Aim of the exercise: Give the count of lines in the records below that contain "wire", and say nothing more.

(Data excerpts)

##########

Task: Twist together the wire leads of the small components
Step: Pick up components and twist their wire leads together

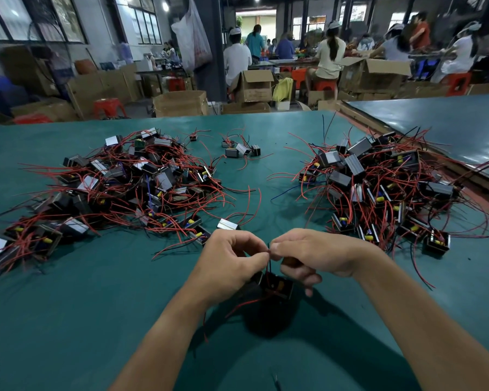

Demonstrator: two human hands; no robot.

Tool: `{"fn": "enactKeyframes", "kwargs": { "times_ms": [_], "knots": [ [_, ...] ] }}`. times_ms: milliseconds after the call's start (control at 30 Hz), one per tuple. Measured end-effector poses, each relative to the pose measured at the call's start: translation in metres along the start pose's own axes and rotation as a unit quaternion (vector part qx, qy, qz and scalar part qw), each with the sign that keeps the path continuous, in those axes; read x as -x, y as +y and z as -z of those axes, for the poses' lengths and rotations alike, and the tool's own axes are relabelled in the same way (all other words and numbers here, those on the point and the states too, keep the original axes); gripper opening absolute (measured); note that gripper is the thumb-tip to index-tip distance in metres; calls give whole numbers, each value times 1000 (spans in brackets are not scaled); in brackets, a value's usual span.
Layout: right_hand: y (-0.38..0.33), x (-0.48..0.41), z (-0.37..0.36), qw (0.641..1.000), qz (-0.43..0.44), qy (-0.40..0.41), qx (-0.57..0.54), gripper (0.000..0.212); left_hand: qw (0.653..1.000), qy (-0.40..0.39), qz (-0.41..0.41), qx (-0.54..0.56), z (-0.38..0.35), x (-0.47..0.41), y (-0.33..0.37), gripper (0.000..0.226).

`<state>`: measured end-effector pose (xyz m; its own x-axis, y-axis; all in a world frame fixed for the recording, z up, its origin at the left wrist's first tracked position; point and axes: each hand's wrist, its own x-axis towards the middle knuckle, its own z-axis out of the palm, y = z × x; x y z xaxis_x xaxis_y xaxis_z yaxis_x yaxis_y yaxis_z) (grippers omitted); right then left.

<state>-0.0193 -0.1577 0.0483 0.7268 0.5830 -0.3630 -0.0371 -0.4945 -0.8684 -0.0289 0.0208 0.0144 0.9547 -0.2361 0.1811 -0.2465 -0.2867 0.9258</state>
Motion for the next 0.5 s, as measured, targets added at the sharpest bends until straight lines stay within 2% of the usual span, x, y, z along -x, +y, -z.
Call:
{"fn": "enactKeyframes", "kwargs": {
  "times_ms": [167, 300, 400, 500],
  "knots": [
    [1, 3, 4, 999, -4, -33, -10, 30, 1000, -24, 0, 19, -1, 2, 3, 10],
    [3, -4, 6, 999, 16, 37, -34, 40, 1000, -1, 1, 18, 0, 1, 2, 20],
    [7, -9, 8, 993, 30, 104, -37, 32, 1000, 23, 13, 11, 0, -1, 2, 22],
    [10, -11, 4, 990, 69, 106, 69, 15, 998, 44, 41, 31, 0, -4, 0, 23]
  ]
}}
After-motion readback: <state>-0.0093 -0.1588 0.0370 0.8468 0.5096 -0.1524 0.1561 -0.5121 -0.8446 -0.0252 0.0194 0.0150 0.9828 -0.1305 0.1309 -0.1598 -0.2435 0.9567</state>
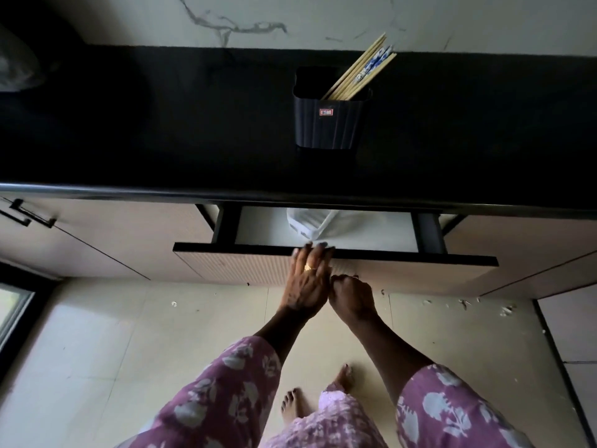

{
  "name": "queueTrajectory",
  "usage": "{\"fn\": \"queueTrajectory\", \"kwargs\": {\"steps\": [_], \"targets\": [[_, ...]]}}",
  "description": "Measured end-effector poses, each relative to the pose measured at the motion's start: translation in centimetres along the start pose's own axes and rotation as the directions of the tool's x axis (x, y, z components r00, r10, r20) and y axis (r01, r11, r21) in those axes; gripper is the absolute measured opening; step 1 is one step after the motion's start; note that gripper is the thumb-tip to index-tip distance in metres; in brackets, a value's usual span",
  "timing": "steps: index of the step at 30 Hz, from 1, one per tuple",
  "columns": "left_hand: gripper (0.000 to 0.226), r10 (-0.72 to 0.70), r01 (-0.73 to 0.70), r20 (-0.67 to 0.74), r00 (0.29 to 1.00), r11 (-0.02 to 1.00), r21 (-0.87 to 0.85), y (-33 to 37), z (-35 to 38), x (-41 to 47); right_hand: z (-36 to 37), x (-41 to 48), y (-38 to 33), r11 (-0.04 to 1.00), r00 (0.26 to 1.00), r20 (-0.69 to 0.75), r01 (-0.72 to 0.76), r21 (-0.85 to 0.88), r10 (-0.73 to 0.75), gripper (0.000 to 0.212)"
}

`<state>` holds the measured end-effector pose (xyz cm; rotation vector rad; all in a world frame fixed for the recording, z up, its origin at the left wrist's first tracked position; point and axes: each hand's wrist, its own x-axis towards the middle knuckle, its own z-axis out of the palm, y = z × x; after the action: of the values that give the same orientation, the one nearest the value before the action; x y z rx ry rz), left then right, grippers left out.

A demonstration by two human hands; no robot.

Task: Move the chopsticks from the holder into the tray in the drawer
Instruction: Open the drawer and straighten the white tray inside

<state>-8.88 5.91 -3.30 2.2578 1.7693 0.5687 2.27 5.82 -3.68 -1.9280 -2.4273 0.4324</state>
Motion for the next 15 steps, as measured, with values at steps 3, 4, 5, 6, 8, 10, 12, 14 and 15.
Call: {"fn": "queueTrajectory", "kwargs": {"steps": [3,4,5,6,8,10,12,14,15], "targets": [[0.051,-0.200,0.198,0.068,0.978,0.980,0.028,-1.1,-1.2,-0.3,-2.2,-1.9,-1.5,0.962,0.937,-0.249,0.204,-0.183,-0.246,0.014],[0.052,-0.221,0.215,0.090,0.971,0.974,0.072,-1.4,-1.2,-0.6,-2.8,-2.3,-1.8,0.953,0.920,-0.278,0.223,-0.205,-0.275,0.013],[0.052,-0.229,0.217,0.112,0.967,0.970,0.109,-1.4,-1.2,-0.9,-3.1,-2.6,-1.9,0.947,0.912,-0.287,0.236,-0.218,-0.294,0.013],[0.052,-0.235,0.219,0.130,0.963,0.968,0.127,-1.3,-1.2,-1.4,-3.4,-2.8,-1.8,0.947,0.914,-0.280,0.241,-0.210,-0.295,0.014],[0.052,-0.257,0.243,0.119,0.959,0.963,0.118,-0.6,-1.3,-2.7,-3.6,-3.8,-1.5,0.949,0.932,-0.221,0.246,-0.198,-0.287,0.015],[0.051,-0.279,0.268,0.102,0.955,0.957,0.109,0.1,-1.2,-4.2,-3.4,-5.1,-1.2,0.954,0.949,-0.165,0.239,-0.181,-0.269,0.029],[0.051,-0.284,0.273,0.098,0.954,0.956,0.112,0.6,-1.1,-5.6,-3.0,-6.4,-1.2,0.965,0.963,-0.130,0.220,-0.140,-0.238,0.034],[0.050,-0.278,0.265,0.088,0.957,0.955,0.135,1.0,-1.3,-7.0,-2.6,-7.7,-1.3,0.971,0.966,-0.103,0.231,-0.066,-0.237,0.033],[0.050,-0.277,0.263,0.086,0.957,0.954,0.145,1.2,-1.3,-7.7,-2.3,-8.4,-1.4,0.972,0.969,-0.083,0.230,-0.048,-0.234,0.034]]}}
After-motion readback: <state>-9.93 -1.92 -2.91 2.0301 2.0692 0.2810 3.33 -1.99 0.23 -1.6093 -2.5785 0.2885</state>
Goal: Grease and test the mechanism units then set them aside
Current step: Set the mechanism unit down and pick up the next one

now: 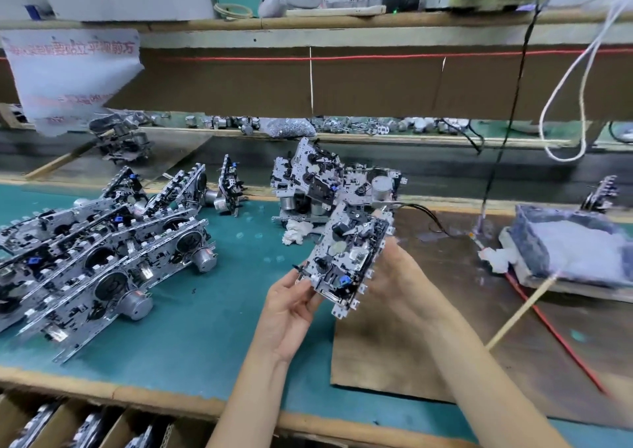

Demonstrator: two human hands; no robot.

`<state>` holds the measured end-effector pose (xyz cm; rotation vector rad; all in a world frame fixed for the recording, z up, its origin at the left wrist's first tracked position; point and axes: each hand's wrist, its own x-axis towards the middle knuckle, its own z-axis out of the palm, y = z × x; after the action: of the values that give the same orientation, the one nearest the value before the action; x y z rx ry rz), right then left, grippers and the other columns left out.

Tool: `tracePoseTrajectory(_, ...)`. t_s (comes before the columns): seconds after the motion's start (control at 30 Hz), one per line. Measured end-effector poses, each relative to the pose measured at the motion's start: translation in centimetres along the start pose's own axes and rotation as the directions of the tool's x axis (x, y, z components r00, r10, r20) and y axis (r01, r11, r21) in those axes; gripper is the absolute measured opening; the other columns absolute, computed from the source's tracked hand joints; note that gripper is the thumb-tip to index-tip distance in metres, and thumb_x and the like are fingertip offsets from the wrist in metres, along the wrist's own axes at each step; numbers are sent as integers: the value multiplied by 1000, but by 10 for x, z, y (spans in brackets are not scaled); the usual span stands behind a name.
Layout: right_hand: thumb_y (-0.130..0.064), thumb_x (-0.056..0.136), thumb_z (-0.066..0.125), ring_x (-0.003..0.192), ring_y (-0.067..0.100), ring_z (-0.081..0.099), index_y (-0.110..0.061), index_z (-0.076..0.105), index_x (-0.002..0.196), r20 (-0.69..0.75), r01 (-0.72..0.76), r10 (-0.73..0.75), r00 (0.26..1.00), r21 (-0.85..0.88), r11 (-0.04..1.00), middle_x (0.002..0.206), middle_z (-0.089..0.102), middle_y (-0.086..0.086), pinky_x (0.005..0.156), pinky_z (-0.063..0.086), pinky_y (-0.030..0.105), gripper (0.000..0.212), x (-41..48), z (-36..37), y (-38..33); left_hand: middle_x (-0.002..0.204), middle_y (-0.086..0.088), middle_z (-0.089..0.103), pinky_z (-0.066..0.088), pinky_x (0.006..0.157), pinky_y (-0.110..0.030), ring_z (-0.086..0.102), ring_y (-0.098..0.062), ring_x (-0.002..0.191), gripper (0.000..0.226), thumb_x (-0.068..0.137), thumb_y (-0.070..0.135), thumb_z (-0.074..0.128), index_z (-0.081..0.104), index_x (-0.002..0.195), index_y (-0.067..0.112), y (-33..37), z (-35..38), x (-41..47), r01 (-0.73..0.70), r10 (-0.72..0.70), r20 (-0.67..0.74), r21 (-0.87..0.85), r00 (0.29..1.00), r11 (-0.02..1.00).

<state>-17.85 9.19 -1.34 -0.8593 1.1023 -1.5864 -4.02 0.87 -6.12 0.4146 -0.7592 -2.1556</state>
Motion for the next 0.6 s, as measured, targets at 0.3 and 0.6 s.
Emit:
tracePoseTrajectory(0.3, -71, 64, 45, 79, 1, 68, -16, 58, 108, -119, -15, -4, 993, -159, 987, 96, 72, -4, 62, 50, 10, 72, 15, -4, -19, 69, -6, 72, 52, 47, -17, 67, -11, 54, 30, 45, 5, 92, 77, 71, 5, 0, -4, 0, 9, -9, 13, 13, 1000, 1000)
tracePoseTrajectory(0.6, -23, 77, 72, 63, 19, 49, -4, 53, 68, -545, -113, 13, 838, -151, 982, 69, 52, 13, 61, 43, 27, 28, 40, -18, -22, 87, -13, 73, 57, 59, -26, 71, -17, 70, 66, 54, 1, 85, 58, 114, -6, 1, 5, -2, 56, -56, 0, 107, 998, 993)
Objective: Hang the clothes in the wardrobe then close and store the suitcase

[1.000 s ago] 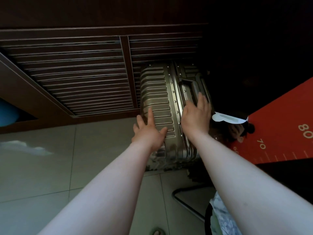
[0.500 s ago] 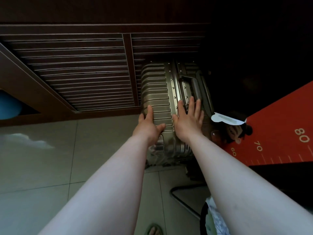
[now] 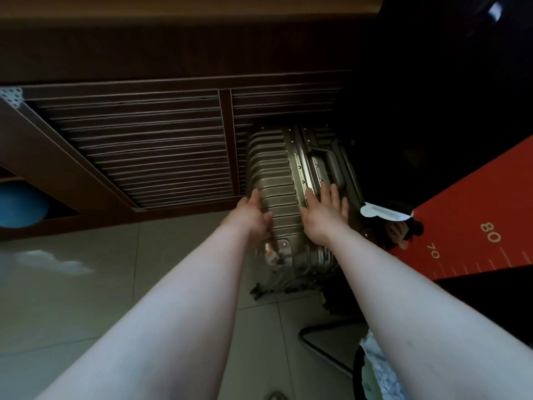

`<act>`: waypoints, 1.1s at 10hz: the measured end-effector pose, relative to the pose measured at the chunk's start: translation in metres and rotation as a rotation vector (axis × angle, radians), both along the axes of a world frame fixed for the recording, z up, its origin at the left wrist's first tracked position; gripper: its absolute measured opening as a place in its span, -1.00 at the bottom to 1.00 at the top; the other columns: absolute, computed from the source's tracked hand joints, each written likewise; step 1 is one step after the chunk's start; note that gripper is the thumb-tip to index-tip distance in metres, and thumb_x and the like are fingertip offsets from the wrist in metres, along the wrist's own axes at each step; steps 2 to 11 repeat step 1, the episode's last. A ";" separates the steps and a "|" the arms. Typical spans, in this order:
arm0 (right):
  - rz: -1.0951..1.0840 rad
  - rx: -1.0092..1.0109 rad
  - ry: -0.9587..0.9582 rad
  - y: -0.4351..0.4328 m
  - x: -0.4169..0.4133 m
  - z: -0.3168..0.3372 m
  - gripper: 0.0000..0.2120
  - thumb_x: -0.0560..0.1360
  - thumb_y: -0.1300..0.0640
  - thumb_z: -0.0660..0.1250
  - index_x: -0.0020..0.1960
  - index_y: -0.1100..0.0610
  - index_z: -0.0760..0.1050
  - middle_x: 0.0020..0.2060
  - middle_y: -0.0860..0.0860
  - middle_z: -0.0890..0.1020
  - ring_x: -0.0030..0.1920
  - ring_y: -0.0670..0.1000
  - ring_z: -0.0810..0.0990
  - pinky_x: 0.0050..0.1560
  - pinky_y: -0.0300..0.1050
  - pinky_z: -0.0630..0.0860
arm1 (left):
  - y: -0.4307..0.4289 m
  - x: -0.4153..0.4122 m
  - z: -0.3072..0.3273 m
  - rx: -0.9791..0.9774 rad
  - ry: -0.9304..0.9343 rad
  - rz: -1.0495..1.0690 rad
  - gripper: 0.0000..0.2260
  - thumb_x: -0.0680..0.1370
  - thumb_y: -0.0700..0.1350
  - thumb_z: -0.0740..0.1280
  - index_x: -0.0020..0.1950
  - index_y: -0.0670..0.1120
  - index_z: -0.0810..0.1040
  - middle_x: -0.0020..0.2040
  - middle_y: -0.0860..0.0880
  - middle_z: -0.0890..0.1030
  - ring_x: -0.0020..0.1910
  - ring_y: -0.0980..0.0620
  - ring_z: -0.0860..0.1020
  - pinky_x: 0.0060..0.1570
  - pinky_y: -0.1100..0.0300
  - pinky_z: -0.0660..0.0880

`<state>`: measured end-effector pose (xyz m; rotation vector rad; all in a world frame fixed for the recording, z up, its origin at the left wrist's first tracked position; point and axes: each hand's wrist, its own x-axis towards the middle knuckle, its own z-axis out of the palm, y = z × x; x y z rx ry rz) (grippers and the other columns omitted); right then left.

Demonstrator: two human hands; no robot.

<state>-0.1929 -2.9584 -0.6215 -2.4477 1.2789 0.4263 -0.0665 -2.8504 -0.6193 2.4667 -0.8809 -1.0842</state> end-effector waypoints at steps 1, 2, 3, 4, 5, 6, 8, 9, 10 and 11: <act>-0.040 -0.004 -0.075 0.022 0.010 0.022 -0.47 0.64 0.03 -0.02 0.57 0.11 -0.04 0.57 0.09 -0.03 0.56 0.09 -0.14 0.54 0.12 -0.15 | 0.020 0.020 0.035 -0.043 -0.114 -0.040 -0.40 0.63 0.08 0.14 0.58 -0.07 -0.03 0.58 -0.10 0.09 0.52 -0.14 0.18 0.47 -0.02 0.19; -0.040 -0.004 -0.075 0.022 0.010 0.022 -0.47 0.64 0.03 -0.02 0.57 0.11 -0.04 0.57 0.09 -0.03 0.56 0.09 -0.14 0.54 0.12 -0.15 | 0.020 0.020 0.035 -0.043 -0.114 -0.040 -0.40 0.63 0.08 0.14 0.58 -0.07 -0.03 0.58 -0.10 0.09 0.52 -0.14 0.18 0.47 -0.02 0.19; -0.040 -0.004 -0.075 0.022 0.010 0.022 -0.47 0.64 0.03 -0.02 0.57 0.11 -0.04 0.57 0.09 -0.03 0.56 0.09 -0.14 0.54 0.12 -0.15 | 0.020 0.020 0.035 -0.043 -0.114 -0.040 -0.40 0.63 0.08 0.14 0.58 -0.07 -0.03 0.58 -0.10 0.09 0.52 -0.14 0.18 0.47 -0.02 0.19; -0.040 -0.004 -0.075 0.022 0.010 0.022 -0.47 0.64 0.03 -0.02 0.57 0.11 -0.04 0.57 0.09 -0.03 0.56 0.09 -0.14 0.54 0.12 -0.15 | 0.020 0.020 0.035 -0.043 -0.114 -0.040 -0.40 0.63 0.08 0.14 0.58 -0.07 -0.03 0.58 -0.10 0.09 0.52 -0.14 0.18 0.47 -0.02 0.19; -0.040 -0.004 -0.075 0.022 0.010 0.022 -0.47 0.64 0.03 -0.02 0.57 0.11 -0.04 0.57 0.09 -0.03 0.56 0.09 -0.14 0.54 0.12 -0.15 | 0.020 0.020 0.035 -0.043 -0.114 -0.040 -0.40 0.63 0.08 0.14 0.58 -0.07 -0.03 0.58 -0.10 0.09 0.52 -0.14 0.18 0.47 -0.02 0.19; -0.040 -0.004 -0.075 0.022 0.010 0.022 -0.47 0.64 0.03 -0.02 0.57 0.11 -0.04 0.57 0.09 -0.03 0.56 0.09 -0.14 0.54 0.12 -0.15 | 0.020 0.020 0.035 -0.043 -0.114 -0.040 -0.40 0.63 0.08 0.14 0.58 -0.07 -0.03 0.58 -0.10 0.09 0.52 -0.14 0.18 0.47 -0.02 0.19; -0.040 -0.004 -0.075 0.022 0.010 0.022 -0.47 0.64 0.03 -0.02 0.57 0.11 -0.04 0.57 0.09 -0.03 0.56 0.09 -0.14 0.54 0.12 -0.15 | 0.020 0.020 0.035 -0.043 -0.114 -0.040 -0.40 0.63 0.08 0.14 0.58 -0.07 -0.03 0.58 -0.10 0.09 0.52 -0.14 0.18 0.47 -0.02 0.19; -0.040 -0.004 -0.075 0.022 0.010 0.022 -0.47 0.64 0.03 -0.02 0.57 0.11 -0.04 0.57 0.09 -0.03 0.56 0.09 -0.14 0.54 0.12 -0.15 | 0.020 0.020 0.035 -0.043 -0.114 -0.040 -0.40 0.63 0.08 0.14 0.58 -0.07 -0.03 0.58 -0.10 0.09 0.52 -0.14 0.18 0.47 -0.02 0.19; -0.040 -0.004 -0.075 0.022 0.010 0.022 -0.47 0.64 0.03 -0.02 0.57 0.11 -0.04 0.57 0.09 -0.03 0.56 0.09 -0.14 0.54 0.12 -0.15 | 0.020 0.020 0.035 -0.043 -0.114 -0.040 -0.40 0.63 0.08 0.14 0.58 -0.07 -0.03 0.58 -0.10 0.09 0.52 -0.14 0.18 0.47 -0.02 0.19; -0.040 -0.004 -0.075 0.022 0.010 0.022 -0.47 0.64 0.03 -0.02 0.57 0.11 -0.04 0.57 0.09 -0.03 0.56 0.09 -0.14 0.54 0.12 -0.15 | 0.020 0.020 0.035 -0.043 -0.114 -0.040 -0.40 0.63 0.08 0.14 0.58 -0.07 -0.03 0.58 -0.10 0.09 0.52 -0.14 0.18 0.47 -0.02 0.19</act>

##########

Exercise output: 2